Change numpy 2d array at the positions descibed in list of lists-CodePudding

I have numpy M*N array.

numpy.random.seed(23)
A = numpy.round(numpy.random.random((4, 10)), 2)

array([[0.59, 0.77, 0.66, 0.56, 0.18, 0.24, 0.51, 0.4 , 0.48, 0.96],
       [0.9 , 0.51, 0.82, 0.83, 0.23, 0.08, 0.47, 0.88, 0.15, 0.23],
       [0.92, 0.13, 0.92, 0.23, 0.62, 0.95, 0.26, 0.45, 0.97, 0.24],
       [0.2 , 0.69, 0.85, 0.45, 0.1 , 0.62, 0.08, 0.05, 0.35, 0.91]])

Then I have a list of M lists of indexes:

ind = [[1,2], 
       [4,7,8,9], 
       [3,6,7], 
       [4,5,1]]

Each list contains indexes of the corresponding row to be nulled, i.e. at row #0: 1th and 2nd elements should be nulled, etc...

And I should obtain:

array([[0.59, 0.  , 0.  , 0.56, 0.18, 0.24, 0.51, 0.4 , 0.48, 0.96],
       [0.9 , 0.51, 0.82, 0.83, 0.  , 0.08, 0.47, 0.  , 0.  , 0.  ],
       [0.92, 0.13, 0.92, 0.  , 0.62, 0.95, 0.  , 0.  , 0.97, 0.24],
       [0.2 , 0.  , 0.85, 0.45, 0.  , 0.  , 0.08, 0.05, 0.35, 0.91]])

The forehead solution is:

for i in range(len(ind)):
    A[i, ind[i]] = 0

But, you know, it's too slow. Is it possible to have "vectorized" solution?
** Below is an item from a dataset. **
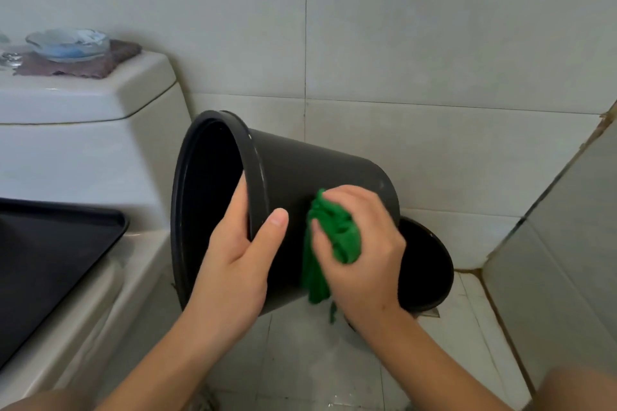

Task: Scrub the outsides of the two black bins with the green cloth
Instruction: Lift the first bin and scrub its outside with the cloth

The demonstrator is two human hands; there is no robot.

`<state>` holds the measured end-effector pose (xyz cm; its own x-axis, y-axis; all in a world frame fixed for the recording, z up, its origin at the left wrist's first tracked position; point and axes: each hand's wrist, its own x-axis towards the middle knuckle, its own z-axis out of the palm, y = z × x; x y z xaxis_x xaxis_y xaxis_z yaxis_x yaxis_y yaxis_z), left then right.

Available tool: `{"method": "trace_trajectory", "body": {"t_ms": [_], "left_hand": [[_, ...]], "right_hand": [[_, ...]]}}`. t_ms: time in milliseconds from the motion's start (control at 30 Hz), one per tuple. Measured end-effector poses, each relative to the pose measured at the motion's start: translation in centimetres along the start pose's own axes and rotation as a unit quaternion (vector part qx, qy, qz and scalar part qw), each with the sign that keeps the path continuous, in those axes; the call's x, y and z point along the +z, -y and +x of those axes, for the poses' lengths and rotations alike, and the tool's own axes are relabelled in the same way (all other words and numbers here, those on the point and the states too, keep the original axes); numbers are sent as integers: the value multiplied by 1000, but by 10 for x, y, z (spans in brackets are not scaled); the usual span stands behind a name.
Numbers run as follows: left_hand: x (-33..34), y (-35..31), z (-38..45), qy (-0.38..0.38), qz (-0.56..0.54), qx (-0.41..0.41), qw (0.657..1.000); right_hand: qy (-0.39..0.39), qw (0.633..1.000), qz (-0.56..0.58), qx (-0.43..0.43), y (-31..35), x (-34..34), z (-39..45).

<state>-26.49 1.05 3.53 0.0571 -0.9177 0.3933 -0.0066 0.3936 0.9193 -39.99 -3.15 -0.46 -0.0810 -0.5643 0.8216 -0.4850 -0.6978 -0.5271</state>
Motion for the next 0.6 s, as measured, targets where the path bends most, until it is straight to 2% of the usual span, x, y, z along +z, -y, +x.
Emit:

CodePudding user response：

To answer the question in the post,

Is it possible to have "vectorized" solution?

No. It is not possible to take advantage of vectorization because your ind list is ragged. However, depending on how you acquire these index values, changing that process slightly makes the task trivial:

rows = [0, 0, 1, 1, 1, 1, 2, 2, 2, 3, 3, 3]
cols = [1, 2, 4, 7, 8, 9, 3, 6, 7, 4, 5, 1]

A[rows, cols] = 0

If you can produce your indices this way in the first place, then you're golden.
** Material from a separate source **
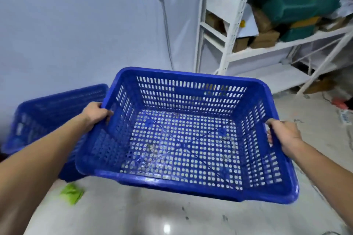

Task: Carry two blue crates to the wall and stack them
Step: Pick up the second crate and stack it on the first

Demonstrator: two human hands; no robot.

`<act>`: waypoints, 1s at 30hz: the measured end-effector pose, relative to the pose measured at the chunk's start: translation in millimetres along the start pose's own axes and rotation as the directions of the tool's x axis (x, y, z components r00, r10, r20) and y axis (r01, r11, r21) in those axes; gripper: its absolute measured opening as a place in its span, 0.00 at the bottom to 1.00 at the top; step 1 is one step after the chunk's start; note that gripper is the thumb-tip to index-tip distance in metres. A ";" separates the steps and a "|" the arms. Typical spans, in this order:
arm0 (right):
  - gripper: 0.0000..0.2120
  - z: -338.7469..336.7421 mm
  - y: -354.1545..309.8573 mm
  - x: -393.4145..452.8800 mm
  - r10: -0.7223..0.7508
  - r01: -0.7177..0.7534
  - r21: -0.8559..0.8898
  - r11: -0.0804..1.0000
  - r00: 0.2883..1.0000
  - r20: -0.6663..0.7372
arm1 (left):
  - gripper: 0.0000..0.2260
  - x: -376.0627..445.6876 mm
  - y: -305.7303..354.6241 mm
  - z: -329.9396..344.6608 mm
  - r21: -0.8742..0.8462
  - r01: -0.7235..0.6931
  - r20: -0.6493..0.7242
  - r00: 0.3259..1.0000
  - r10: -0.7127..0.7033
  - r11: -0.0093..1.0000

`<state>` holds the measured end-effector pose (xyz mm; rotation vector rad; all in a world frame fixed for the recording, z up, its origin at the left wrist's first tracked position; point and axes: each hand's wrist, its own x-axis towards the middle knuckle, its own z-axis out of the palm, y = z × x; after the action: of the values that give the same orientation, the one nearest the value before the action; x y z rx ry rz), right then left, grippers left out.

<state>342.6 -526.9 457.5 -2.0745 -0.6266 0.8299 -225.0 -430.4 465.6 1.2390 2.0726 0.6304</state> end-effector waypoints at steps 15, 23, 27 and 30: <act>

Again, as others have mentioned, this information (the rows and columns) is already present in your indices. Depending on how they were generated (which I suggest you share as an edit to the body of the question) in the first place (either calculated or read from a file, whatever) you should theoretically be able to generate your indices in the appropriate format in the first place, thereby negating the necessity for your "forehead" workaround or having to transform the indices into a numpy-compatible format after the fact altogether.
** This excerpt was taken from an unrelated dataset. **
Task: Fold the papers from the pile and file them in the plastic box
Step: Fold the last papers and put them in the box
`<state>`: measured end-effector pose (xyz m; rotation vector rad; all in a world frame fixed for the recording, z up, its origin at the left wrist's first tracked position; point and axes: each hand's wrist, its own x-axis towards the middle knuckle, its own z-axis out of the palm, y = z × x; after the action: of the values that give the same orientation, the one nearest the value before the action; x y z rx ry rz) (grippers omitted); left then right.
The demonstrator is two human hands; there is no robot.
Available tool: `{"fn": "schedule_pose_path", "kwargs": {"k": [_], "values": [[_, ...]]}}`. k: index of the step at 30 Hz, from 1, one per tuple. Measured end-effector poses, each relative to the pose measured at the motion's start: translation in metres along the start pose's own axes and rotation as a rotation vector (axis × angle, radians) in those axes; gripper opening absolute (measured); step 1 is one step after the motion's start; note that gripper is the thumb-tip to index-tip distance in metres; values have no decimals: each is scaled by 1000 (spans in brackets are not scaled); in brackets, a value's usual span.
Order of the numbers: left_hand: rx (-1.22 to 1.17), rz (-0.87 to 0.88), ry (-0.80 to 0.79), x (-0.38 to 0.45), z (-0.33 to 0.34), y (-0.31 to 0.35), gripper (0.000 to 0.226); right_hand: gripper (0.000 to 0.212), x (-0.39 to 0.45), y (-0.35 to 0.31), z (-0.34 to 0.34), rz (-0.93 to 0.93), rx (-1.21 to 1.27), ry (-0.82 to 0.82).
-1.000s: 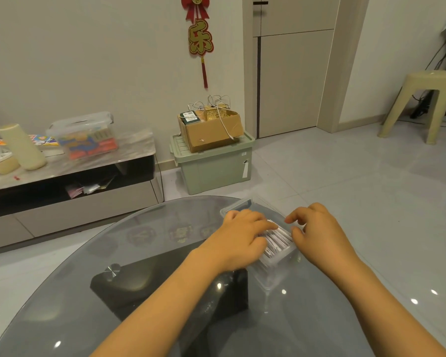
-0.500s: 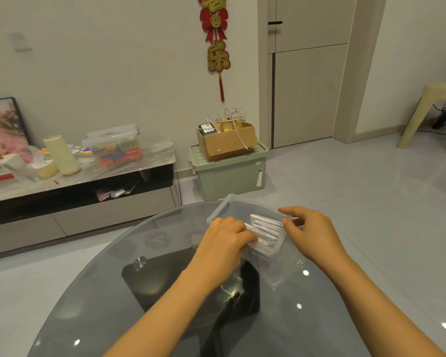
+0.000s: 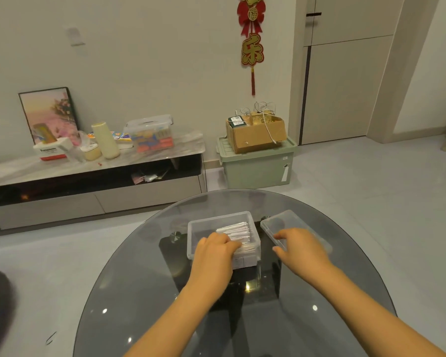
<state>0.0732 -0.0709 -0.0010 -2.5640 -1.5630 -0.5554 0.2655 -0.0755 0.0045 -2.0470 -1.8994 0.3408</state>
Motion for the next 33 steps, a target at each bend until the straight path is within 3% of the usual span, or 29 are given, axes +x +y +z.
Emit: {"fn": "schedule_pose_path", "kwargs": {"k": [5,7,9,11,14,17,28,33], "values": [[0,-23,-3,-3,3,-5,42,14,-3,2,6,39,-345,-16],[-2,-10,14,-4,4,-3,40,15,0,8,9,54,-382,-1],[-40,-1,32,-5,2,-2,35,30,2,14,14,56,-392,11],[-63,2,75,-6,5,-3,33,44,4,22,18,68,-365,16],[-78,-1,93,-7,6,-2,29,62,8,34,19,156,-288,-104],[-48,-6,80,-7,4,1,30,70,8,40,18,196,-214,-169],[-178,-108,27,-12,-3,3,37,72,-5,24,4,153,-1,80],[-342,-211,114,-14,-18,0,34,74,-5,1,-15,53,169,174]]}}
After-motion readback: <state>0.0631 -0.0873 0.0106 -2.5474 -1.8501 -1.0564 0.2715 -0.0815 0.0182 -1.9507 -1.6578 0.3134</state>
So, TL;DR -- if you can generate your indices in the format I've shown above in the first place, do so. If not, then there's no point in using anything other than the "forehead" solution.

CodePudding user response：

Your iterative solution:

In [78]: %%timeit 
    ...: for i in range(len(ind)):
    ...:     A[i, ind[i]] = 0
34.4 µs ± 118 ns per loop (mean ± std. dev. of 7 runs, 10,000 loops each)

The alternative that I suggested in a comment:

In [79]: d=np.arange(4).repeat([len(i) for i in ind])    
In [80]: d
Out[80]: array([0, 0, 1, 1, 1, 1, 2, 2, 2, 3, 3, 3])    
In [81]: A[d,np.hstack(ind)]
Out[81]: array([0., 0., 0., 0., 0., 0., 0., 0., 0., 0., 0., 0.])
    
In [83]: %%timeit
    ...: d=np.arange(4).repeat([len(i) for i in ind])
    ...: A[d,np.hstack(ind)] = 0
37.1 µs ± 71.1 ns per loop (mean ± std. dev. of 7 runs, 10,000 loops each)

This alternative is a bit slower. However the relative speeds will vary for real world cases, depending on the shape of A, and the number of indices in a ind.